**The task:**
In the material below, please retype the lines from the very first through the one with "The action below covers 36", exactly and without pictures.
□ □ □ □
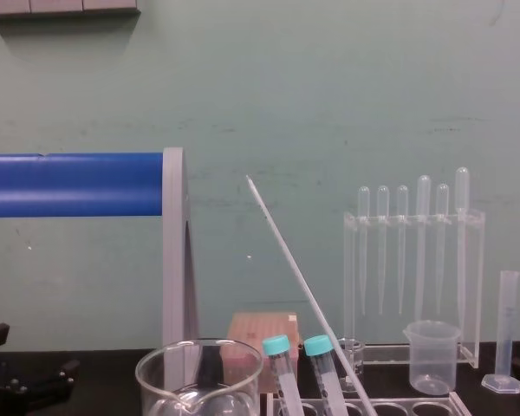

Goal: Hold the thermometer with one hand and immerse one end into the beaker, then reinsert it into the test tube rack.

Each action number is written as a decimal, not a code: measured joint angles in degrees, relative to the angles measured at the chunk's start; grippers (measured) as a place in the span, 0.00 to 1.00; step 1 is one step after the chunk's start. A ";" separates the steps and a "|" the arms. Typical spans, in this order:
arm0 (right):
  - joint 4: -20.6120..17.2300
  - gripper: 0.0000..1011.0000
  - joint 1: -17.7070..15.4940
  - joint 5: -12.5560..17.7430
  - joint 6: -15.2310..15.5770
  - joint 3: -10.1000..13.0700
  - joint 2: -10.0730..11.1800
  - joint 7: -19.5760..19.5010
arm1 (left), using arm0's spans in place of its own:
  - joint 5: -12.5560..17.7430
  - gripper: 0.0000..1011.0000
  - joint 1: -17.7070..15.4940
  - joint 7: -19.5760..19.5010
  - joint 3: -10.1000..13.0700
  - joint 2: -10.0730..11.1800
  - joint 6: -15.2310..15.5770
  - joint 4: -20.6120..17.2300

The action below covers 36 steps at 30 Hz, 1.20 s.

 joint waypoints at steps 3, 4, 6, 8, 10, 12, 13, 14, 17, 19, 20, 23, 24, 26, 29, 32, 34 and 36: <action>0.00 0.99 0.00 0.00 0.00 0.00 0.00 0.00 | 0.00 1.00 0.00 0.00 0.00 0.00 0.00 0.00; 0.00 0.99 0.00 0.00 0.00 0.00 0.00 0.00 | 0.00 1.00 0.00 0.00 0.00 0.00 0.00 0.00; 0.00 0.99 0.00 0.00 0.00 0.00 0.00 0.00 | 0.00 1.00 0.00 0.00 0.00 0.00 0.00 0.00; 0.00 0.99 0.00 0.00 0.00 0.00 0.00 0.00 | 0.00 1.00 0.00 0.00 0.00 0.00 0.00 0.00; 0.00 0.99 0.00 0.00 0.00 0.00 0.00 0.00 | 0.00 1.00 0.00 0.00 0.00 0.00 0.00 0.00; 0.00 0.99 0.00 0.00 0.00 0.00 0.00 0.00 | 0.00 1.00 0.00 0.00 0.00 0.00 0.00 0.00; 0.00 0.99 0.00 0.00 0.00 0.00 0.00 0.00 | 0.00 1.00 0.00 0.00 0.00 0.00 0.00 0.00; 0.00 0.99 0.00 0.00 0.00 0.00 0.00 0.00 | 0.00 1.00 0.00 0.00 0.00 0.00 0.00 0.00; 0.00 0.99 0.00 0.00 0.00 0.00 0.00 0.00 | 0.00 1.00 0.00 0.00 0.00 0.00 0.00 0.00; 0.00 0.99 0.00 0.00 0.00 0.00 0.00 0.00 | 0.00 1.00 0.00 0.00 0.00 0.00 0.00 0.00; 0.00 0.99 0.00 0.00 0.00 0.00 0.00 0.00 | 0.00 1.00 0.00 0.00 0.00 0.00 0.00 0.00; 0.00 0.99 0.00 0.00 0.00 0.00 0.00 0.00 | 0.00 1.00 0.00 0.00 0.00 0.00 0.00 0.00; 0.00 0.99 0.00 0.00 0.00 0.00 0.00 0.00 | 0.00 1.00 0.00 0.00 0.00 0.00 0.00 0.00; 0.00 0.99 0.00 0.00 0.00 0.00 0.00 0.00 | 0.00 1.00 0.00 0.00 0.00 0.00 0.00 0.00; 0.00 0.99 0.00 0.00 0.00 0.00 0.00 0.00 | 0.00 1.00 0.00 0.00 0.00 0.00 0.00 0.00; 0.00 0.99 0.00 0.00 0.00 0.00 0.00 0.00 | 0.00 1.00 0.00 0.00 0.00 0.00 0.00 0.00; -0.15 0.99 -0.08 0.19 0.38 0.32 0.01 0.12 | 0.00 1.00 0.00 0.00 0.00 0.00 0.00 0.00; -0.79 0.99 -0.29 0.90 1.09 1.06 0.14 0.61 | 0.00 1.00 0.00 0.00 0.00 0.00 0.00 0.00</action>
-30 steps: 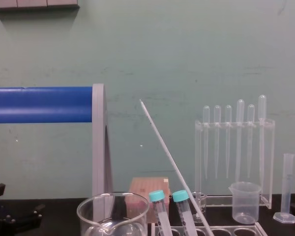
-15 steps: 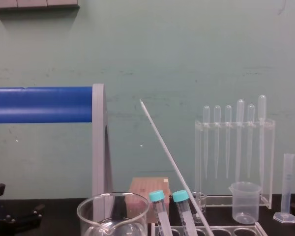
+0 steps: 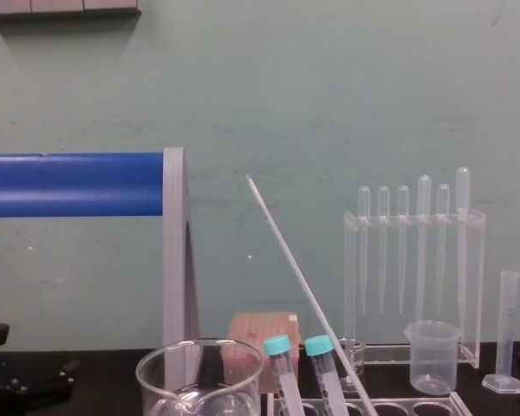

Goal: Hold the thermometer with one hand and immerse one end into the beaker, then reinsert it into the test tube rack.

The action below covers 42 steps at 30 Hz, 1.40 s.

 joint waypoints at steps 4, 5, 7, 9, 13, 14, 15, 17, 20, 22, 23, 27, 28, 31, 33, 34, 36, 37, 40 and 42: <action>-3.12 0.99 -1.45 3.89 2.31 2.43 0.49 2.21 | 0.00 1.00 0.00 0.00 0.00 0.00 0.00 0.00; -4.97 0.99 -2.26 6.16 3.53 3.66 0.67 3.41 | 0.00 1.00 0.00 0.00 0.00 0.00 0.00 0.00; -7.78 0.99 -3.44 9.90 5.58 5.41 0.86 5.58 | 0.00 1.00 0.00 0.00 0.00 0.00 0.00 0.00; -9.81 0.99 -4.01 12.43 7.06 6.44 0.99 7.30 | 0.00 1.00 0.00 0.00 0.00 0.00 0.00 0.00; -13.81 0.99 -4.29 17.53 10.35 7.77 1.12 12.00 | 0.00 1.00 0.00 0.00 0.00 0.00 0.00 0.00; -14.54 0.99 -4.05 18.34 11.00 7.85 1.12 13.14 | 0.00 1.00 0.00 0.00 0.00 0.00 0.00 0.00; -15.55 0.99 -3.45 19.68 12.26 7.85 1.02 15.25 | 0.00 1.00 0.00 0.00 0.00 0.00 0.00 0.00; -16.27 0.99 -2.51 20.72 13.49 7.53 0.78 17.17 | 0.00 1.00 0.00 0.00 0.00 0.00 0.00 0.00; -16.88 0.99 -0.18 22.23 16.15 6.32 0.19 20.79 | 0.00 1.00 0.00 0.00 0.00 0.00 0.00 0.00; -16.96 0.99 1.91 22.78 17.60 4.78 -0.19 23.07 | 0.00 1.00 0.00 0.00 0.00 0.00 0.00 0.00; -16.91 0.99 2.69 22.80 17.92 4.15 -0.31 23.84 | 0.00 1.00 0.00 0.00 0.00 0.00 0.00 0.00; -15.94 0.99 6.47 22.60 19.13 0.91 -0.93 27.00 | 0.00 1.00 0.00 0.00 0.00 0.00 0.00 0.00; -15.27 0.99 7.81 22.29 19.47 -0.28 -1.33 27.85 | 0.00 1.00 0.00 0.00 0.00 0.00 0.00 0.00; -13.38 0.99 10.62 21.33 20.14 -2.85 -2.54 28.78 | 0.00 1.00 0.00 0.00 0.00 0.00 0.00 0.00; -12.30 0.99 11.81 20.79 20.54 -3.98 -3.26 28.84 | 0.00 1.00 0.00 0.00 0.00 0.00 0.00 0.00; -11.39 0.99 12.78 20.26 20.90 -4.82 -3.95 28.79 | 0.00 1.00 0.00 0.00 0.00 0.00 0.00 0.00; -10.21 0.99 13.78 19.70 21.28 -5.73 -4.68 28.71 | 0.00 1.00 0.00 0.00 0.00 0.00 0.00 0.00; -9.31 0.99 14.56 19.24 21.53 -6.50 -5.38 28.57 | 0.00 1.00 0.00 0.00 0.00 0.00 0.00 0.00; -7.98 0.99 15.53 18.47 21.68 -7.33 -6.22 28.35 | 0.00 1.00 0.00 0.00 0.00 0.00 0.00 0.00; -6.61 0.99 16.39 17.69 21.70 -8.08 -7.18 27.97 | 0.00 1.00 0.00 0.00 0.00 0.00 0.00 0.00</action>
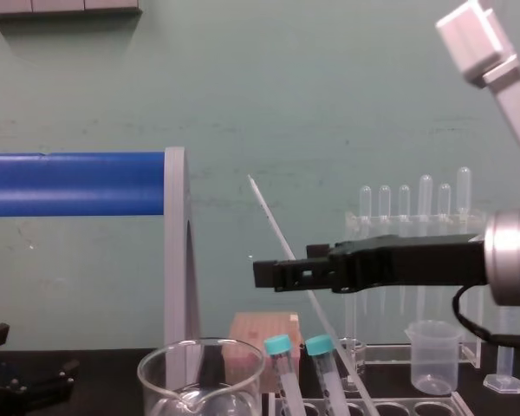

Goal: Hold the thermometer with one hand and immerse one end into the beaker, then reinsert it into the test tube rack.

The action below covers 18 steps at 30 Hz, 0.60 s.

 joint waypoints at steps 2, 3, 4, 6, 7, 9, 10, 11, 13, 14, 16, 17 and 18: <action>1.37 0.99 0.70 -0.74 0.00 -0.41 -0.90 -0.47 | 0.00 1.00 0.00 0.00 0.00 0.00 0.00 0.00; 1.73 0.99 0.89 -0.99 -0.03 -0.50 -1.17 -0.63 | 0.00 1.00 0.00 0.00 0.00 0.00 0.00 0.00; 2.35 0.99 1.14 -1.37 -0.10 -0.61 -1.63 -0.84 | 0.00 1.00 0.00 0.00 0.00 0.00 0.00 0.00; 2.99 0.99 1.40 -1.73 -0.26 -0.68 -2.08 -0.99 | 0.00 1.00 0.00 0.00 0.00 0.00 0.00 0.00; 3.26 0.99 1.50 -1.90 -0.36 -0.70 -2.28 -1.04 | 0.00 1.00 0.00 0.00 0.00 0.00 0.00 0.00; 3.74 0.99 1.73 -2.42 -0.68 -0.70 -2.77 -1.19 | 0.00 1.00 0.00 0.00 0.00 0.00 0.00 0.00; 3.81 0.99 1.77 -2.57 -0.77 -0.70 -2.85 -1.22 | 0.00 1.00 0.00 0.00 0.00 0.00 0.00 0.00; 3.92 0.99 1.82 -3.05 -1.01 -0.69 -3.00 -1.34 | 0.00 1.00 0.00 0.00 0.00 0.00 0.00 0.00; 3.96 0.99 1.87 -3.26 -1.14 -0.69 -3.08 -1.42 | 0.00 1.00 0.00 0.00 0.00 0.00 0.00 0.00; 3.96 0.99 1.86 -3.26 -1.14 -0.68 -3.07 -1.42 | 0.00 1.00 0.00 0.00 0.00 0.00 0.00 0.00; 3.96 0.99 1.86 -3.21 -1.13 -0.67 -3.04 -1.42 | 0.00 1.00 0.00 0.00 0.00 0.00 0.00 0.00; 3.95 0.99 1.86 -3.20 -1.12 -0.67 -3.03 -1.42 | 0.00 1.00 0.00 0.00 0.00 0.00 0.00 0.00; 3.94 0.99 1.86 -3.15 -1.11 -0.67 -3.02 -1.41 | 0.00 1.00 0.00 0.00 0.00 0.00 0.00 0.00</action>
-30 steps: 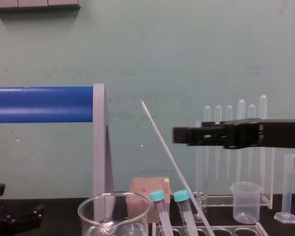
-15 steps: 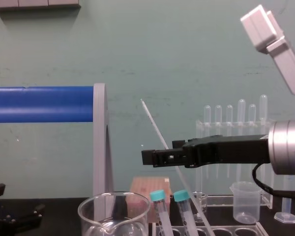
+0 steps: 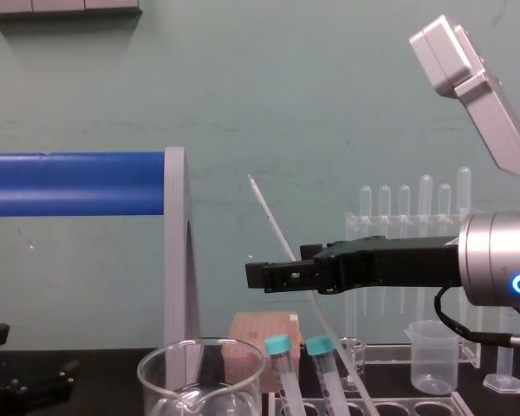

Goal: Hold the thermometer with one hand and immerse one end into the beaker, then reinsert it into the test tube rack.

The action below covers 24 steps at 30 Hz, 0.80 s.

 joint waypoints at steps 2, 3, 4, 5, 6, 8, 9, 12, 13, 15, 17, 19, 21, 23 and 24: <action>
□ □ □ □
**Task result:**
Goal: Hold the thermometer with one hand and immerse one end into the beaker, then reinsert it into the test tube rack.

Each action number is written as a decimal, not a code: measured joint angles in degrees, relative to the angles measured at the chunk's start; grippers (measured) as a place in the span, 0.00 to 1.00; step 1 is one step after the chunk's start. A ";" separates the steps and a "|" the arms. Typical spans, in this order:
arm0 (right):
  - joint 4: -20.6120..17.2300
  - gripper: 0.0000..1011.0000
  - joint 1: -17.7070..15.4940
  - joint 5: -12.5560..17.7430
  - joint 6: -15.2310..15.5770
  - joint 3: -10.1000..13.0700
  - joint 2: -10.0730..11.1800
  - joint 7: -19.5760..19.5010
arm1 (left), using arm0's spans in place of its own:
  - joint 5: -12.5560..17.7430
  - gripper: 0.0000..1011.0000
  - joint 1: -17.7070..15.4940
  - joint 7: -19.5760..19.5010
  - joint 3: -10.1000..13.0700
  - joint 2: -10.0730..11.1800
  - joint 6: -15.2310..15.5770
  - joint 4: -20.6120..17.2300

The action below covers 36 steps at 30 Hz, 1.20 s.

This answer is complete as it stands.